# Required work
Reproduce, from the lines below, exactly the stretch that begins at the line containing "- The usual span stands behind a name" and ends at the line containing "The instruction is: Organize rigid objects", both included.

# Stored records
══════════

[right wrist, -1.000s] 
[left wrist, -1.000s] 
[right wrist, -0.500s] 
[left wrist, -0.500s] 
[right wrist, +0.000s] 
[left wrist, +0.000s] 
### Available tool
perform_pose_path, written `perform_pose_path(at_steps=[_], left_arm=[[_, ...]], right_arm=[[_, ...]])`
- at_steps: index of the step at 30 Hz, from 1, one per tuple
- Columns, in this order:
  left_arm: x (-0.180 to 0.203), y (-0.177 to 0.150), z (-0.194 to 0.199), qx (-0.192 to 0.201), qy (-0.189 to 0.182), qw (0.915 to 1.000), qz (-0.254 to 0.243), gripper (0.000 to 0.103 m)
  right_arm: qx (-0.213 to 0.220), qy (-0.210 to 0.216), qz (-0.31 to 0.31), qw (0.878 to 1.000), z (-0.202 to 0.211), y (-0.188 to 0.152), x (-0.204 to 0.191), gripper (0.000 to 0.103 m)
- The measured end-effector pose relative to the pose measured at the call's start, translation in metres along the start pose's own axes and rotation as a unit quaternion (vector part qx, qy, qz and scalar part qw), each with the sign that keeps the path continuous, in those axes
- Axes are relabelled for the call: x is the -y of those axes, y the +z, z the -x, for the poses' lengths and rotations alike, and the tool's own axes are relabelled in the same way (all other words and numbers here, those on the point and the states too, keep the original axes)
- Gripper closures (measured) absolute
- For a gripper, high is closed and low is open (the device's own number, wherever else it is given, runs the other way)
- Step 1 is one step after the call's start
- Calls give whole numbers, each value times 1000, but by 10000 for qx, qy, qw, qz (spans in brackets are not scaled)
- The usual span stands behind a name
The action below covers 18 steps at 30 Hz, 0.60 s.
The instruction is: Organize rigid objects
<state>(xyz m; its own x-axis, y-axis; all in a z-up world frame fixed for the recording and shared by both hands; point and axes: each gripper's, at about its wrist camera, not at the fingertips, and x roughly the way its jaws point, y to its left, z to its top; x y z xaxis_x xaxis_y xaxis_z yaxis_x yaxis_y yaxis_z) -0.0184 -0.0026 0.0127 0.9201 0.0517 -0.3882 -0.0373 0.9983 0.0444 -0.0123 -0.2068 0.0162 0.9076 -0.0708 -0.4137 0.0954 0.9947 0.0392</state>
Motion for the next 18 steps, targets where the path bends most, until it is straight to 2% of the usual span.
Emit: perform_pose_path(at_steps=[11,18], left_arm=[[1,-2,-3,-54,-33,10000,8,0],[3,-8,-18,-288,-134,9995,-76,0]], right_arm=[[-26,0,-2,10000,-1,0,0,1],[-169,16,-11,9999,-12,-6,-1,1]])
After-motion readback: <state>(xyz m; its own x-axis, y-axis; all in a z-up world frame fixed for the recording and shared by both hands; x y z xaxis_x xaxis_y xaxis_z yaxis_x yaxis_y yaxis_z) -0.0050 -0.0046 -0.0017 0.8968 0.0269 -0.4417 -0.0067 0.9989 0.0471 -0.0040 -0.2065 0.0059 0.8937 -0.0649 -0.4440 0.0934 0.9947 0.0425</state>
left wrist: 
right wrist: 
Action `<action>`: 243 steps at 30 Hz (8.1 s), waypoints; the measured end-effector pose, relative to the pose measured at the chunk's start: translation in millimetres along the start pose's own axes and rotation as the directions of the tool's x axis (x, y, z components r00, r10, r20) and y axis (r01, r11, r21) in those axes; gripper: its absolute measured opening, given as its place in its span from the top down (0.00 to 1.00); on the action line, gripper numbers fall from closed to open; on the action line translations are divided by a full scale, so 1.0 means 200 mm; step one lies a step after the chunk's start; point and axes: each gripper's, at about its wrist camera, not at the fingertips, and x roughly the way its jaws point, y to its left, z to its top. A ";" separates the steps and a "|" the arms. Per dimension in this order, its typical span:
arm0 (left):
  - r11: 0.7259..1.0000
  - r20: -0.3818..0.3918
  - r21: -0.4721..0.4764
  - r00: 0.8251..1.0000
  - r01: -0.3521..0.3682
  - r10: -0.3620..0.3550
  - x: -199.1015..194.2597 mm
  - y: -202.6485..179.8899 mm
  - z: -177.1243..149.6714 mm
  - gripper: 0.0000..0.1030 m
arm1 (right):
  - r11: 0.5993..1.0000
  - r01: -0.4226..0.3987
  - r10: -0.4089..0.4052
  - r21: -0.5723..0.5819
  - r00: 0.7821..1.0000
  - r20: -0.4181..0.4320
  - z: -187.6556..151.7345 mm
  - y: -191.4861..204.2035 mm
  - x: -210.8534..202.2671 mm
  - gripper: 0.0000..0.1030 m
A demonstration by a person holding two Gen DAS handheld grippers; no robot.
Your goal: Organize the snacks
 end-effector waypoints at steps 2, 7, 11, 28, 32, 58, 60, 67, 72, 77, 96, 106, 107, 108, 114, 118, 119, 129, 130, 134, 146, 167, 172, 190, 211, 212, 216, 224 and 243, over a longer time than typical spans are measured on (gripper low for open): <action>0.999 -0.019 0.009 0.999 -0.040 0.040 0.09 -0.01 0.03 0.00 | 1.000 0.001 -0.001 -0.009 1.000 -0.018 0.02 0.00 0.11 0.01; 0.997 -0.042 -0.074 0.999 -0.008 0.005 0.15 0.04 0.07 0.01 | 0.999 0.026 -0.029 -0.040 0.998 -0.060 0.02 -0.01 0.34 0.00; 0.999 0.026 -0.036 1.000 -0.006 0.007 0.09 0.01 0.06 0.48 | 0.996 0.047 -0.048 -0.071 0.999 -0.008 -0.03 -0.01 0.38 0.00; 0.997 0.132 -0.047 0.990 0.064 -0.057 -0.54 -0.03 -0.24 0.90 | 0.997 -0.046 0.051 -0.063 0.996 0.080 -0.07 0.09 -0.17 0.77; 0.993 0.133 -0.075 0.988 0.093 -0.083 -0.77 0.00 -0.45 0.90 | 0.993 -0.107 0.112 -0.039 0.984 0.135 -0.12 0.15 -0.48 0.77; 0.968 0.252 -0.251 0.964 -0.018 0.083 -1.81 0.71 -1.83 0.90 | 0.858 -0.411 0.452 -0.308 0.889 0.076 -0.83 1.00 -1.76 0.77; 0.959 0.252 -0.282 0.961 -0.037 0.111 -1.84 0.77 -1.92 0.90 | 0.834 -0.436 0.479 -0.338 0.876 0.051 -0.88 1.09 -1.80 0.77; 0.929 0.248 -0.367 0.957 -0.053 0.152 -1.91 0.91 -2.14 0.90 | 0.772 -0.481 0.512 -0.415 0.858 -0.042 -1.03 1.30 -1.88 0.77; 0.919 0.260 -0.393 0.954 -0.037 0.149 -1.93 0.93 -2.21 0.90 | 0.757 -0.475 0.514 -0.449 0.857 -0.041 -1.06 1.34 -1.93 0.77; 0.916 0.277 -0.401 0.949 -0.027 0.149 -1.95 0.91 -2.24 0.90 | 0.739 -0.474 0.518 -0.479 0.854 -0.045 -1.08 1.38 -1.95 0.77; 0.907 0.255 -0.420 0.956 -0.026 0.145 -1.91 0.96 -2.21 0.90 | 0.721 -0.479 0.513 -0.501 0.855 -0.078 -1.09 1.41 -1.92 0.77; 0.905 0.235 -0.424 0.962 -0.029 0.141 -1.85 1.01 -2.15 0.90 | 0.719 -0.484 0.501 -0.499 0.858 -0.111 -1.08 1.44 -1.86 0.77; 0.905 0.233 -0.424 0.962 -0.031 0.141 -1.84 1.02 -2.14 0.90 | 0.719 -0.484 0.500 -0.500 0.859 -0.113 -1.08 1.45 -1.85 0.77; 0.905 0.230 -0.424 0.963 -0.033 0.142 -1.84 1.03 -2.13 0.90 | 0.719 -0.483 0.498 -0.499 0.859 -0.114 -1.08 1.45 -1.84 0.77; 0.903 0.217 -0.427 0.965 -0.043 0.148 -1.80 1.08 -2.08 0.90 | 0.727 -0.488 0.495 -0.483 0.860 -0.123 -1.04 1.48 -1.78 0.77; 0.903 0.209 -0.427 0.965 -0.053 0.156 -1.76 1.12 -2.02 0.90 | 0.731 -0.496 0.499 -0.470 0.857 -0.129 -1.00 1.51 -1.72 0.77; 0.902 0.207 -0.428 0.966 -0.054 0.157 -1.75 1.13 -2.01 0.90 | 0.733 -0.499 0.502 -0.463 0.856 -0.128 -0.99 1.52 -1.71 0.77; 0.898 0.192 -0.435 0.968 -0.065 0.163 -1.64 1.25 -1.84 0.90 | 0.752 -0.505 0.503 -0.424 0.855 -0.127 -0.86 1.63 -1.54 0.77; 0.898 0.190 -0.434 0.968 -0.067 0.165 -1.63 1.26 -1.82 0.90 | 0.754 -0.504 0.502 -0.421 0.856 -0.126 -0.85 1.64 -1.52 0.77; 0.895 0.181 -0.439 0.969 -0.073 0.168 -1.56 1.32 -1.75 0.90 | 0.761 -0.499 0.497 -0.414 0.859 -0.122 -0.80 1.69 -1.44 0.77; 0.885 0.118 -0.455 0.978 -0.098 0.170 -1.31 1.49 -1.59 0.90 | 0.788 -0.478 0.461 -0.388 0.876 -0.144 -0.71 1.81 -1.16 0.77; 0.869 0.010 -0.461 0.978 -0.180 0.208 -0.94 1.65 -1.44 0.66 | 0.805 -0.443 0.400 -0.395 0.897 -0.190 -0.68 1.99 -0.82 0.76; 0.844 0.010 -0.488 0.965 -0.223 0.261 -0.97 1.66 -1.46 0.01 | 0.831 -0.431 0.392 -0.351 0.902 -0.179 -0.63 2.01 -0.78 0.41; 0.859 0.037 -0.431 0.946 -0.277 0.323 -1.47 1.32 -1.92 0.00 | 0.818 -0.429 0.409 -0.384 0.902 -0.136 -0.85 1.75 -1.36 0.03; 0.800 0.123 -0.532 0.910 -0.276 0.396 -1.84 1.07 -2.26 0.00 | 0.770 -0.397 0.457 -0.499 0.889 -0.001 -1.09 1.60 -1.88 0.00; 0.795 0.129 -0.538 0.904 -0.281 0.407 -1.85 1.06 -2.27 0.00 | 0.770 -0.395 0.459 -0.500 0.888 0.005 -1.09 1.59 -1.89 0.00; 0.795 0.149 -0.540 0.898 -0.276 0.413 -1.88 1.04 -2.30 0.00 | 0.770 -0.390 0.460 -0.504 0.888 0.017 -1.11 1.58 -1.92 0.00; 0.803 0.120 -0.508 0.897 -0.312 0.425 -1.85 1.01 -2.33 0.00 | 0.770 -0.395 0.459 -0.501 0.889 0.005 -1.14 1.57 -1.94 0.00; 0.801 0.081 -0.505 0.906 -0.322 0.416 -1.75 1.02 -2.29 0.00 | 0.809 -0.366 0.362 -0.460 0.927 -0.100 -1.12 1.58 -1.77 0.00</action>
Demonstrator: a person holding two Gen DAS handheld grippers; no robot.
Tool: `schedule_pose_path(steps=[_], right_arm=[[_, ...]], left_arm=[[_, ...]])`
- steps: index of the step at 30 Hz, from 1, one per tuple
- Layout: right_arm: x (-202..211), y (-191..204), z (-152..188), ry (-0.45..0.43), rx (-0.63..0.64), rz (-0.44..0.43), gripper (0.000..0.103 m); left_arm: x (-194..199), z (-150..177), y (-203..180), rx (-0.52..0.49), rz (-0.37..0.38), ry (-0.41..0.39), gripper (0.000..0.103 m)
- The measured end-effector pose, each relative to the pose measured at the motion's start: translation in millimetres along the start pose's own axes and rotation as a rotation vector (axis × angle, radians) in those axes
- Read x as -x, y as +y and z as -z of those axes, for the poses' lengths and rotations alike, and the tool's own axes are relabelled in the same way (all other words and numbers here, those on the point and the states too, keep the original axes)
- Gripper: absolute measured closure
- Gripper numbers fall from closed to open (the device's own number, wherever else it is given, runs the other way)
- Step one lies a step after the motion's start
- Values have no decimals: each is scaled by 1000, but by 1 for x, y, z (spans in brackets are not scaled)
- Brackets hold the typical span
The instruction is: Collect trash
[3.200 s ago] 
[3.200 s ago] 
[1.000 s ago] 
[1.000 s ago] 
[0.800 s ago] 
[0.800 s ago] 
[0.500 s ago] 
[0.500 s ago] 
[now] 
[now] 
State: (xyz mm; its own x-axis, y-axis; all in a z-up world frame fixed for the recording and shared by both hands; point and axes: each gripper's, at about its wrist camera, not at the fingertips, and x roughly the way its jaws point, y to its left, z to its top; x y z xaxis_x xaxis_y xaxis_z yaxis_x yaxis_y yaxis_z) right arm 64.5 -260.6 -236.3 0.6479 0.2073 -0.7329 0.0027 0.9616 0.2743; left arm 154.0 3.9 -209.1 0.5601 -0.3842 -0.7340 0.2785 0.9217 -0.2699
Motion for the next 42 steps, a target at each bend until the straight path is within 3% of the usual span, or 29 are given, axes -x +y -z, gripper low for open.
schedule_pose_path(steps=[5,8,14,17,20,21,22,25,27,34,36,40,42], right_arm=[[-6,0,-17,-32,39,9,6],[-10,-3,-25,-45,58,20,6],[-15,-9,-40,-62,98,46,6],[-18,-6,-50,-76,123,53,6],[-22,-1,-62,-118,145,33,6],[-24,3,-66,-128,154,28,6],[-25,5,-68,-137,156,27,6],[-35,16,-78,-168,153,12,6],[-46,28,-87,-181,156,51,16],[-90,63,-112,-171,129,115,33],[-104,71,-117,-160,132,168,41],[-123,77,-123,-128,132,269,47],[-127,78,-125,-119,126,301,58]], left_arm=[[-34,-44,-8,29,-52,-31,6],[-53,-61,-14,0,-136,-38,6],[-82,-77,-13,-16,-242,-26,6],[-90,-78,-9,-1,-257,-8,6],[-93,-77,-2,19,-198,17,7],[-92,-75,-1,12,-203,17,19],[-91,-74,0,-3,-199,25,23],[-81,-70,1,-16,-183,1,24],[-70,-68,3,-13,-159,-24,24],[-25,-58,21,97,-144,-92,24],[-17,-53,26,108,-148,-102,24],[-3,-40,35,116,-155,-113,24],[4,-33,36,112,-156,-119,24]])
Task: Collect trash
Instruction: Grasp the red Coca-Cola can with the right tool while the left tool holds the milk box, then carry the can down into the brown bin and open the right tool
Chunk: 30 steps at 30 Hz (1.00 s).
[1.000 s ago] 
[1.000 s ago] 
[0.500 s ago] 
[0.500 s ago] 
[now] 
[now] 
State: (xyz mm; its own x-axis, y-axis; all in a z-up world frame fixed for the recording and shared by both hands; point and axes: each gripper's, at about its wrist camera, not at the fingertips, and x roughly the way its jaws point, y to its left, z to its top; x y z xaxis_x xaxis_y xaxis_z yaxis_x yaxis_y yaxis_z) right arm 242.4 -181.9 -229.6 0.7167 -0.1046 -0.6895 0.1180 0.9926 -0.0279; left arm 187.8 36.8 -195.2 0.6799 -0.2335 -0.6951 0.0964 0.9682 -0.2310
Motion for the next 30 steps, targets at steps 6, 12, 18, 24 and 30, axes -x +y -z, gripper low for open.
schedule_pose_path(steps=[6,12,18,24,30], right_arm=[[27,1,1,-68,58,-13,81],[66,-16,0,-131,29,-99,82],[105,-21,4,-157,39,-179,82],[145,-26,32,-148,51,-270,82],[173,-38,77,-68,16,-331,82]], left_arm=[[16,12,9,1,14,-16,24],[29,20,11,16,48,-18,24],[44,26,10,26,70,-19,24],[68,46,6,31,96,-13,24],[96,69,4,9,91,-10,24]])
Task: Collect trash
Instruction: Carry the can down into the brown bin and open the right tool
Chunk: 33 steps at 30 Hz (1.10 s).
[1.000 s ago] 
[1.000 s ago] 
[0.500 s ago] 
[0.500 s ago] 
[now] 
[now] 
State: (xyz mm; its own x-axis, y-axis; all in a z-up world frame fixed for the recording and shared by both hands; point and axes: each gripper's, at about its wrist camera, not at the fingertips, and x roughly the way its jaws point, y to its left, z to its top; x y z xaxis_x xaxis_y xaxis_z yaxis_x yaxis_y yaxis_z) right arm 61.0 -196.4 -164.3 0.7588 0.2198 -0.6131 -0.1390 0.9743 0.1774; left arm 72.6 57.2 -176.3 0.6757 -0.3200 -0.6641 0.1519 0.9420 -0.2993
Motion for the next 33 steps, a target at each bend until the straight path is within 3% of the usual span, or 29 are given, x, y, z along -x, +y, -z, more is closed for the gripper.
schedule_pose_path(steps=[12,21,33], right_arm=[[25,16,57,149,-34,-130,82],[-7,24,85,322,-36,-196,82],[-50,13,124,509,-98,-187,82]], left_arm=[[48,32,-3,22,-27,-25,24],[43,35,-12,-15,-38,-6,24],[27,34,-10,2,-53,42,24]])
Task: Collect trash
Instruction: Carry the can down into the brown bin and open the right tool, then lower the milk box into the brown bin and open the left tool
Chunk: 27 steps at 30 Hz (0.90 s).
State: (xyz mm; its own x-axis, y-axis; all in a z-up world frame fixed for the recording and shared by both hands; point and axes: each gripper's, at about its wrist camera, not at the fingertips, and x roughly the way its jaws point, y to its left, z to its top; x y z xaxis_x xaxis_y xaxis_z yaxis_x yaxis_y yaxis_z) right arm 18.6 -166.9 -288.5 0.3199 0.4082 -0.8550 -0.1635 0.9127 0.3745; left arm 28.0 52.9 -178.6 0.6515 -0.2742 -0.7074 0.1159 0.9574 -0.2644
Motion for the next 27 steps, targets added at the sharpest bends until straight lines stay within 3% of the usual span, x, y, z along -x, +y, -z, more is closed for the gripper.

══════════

# Solution below
- The usual span stands behind a name
The action below covers 18 steps at 30 Hz, 0.60 s.
The instruction is: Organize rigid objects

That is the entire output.